+++ Information supplied

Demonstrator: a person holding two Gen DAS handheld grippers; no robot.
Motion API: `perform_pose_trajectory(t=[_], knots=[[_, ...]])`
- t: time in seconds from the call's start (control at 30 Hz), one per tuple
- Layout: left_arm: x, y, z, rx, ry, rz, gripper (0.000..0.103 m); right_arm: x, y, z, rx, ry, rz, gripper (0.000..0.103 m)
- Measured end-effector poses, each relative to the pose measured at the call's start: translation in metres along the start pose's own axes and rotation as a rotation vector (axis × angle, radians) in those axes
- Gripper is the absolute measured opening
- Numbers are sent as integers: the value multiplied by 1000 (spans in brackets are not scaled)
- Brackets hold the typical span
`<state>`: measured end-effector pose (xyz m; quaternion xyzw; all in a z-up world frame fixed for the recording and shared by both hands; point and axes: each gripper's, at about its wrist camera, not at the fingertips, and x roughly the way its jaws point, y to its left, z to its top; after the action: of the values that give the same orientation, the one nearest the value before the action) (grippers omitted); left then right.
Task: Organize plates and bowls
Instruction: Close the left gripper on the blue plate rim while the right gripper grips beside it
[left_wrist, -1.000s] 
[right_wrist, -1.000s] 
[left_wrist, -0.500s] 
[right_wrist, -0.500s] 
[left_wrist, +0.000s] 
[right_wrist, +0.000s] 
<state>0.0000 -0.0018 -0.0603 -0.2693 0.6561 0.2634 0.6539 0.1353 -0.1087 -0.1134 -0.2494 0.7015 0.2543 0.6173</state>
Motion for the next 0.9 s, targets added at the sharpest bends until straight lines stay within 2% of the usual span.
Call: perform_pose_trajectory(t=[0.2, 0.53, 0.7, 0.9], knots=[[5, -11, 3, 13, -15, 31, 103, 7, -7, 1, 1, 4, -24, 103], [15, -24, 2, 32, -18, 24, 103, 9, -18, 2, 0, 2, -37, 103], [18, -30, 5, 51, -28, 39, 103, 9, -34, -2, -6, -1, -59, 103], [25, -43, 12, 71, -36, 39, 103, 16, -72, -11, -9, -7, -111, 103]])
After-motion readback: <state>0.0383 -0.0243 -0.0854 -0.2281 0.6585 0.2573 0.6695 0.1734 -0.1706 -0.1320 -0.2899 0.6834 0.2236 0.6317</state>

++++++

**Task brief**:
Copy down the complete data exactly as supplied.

**Response below**:
Demonstrator: a person holding two Gen DAS handheld grippers; no robot.
Motion API: `perform_pose_trajectory(t=[_], knots=[[_, ...]])`
- t: time in seconds from the call's start (control at 30 Hz), one per tuple
- Layout: left_arm: x, y, z, rx, ry, rz, gripper (0.000..0.103 m); right_arm: x, y, z, rx, ry, rz, gripper (0.000..0.103 m)
- Measured end-effector poses, each relative to the pose measured at the call's start: translation in metres along the start pose's own axes and rotation as a rotation vector (axis × angle, radians) in those axes
- Gripper is the absolute measured opening
- Numbers are sent as integers: the value multiplied by 1000 (spans in brackets are not scaled)
- Brackets hold the typical span
`<state>`: measured end-effector pose (xyz m; quaternion xyzw; all in a z-up world frame fixed for the recording and shared by both hands; point and axes: each gripper's, at about its wrist camera, not at the fingertips, and x roughly the way its jaws point, y to its left, z to its top; after the action: of the values that give the same orientation, the one nearest the value before the action) (grippers omitted); left then right.
Task: Organize plates and bowls
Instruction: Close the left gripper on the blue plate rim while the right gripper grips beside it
[left_wrist, -1.000s] 
[right_wrist, -1.000s] 
[left_wrist, -0.500s] 
[right_wrist, -0.500s] 
[left_wrist, +0.000s] 
[right_wrist, +0.000s] 
<state>0.0000 -0.0018 -0.0603 -0.2693 0.6561 0.2634 0.6539 0.1353 -0.1087 -0.1134 -0.2494 0.7015 0.2543 0.6173</state>
Motion for the next 0.9 s, targets added at the sharpest bends until straight lines stay within 2% of the usual span.
Call: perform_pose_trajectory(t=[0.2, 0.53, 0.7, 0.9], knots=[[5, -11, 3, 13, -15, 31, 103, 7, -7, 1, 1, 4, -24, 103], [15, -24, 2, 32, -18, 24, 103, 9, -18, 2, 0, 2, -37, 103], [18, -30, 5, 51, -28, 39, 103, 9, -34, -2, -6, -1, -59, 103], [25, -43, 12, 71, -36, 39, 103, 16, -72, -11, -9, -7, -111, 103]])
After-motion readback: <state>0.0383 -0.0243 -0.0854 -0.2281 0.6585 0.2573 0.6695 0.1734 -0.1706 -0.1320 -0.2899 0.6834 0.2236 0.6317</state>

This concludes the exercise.